Copy out every line of the records in which "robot" can be found.

======== EXERCISE DATA

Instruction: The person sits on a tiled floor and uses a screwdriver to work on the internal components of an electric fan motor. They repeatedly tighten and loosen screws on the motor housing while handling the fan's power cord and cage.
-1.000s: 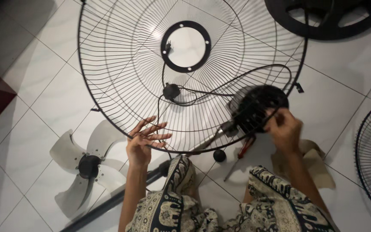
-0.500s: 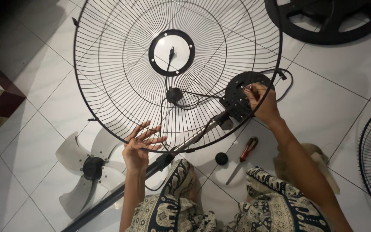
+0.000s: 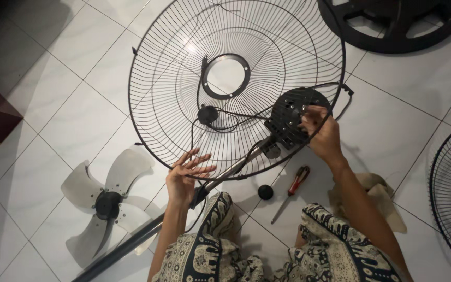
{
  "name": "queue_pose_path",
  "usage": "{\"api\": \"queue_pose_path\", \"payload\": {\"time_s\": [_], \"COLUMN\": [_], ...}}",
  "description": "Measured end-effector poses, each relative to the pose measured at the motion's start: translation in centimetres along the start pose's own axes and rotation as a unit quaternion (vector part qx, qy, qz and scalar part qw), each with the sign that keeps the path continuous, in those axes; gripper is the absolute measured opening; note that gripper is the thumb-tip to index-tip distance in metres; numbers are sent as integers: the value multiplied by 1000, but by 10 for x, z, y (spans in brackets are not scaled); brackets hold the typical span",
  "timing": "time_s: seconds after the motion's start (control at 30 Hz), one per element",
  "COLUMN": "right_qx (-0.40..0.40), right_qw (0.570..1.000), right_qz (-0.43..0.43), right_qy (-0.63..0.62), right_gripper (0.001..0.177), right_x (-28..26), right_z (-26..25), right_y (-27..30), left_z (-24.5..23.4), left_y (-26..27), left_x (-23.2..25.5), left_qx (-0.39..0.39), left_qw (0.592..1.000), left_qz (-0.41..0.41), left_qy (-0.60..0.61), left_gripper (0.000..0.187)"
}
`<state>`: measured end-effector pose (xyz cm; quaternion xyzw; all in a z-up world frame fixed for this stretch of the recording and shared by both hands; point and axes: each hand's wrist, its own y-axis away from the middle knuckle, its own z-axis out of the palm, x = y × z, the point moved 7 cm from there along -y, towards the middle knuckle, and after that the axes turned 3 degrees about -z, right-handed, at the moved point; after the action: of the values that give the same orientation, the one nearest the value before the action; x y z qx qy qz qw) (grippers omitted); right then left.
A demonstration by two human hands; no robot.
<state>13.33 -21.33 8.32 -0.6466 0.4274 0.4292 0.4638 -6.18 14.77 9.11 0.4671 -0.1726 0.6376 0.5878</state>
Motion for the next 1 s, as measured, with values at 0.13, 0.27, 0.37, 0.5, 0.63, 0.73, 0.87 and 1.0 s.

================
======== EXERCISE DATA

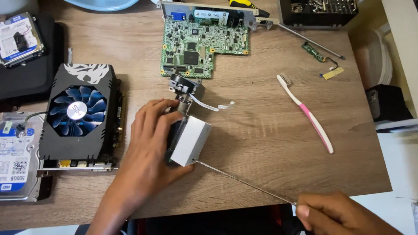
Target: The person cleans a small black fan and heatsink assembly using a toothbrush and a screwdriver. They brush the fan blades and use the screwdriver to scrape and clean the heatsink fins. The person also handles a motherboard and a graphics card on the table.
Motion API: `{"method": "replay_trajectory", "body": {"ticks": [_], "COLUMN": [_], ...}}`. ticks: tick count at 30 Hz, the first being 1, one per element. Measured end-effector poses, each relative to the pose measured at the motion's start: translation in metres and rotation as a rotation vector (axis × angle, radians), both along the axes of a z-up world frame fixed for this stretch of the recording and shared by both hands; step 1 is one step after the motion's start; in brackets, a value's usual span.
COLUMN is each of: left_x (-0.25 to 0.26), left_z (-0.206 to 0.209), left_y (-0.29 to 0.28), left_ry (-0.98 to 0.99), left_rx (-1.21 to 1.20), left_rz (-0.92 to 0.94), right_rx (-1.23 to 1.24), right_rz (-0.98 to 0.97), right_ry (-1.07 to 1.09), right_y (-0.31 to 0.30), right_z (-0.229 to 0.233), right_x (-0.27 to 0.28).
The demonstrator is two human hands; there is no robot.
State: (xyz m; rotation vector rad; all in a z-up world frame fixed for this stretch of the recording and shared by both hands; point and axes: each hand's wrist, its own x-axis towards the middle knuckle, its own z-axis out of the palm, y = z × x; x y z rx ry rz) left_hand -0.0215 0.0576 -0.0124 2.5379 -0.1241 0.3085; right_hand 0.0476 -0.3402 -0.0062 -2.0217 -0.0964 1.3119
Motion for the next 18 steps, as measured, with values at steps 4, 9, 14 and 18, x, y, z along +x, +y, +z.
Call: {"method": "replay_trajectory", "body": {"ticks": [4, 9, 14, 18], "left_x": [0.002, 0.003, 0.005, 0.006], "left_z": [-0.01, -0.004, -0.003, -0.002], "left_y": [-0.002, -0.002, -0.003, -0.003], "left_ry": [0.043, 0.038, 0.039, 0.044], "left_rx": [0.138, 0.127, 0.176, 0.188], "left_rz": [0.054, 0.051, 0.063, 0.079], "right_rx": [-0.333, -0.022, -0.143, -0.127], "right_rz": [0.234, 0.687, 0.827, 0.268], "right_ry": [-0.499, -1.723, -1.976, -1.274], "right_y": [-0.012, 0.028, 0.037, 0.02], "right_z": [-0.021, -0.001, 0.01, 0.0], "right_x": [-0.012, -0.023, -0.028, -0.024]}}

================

### ANSWER AREA
A demonstration by two human hands; no robot.
The demonstrator is two human hands; there is no robot.

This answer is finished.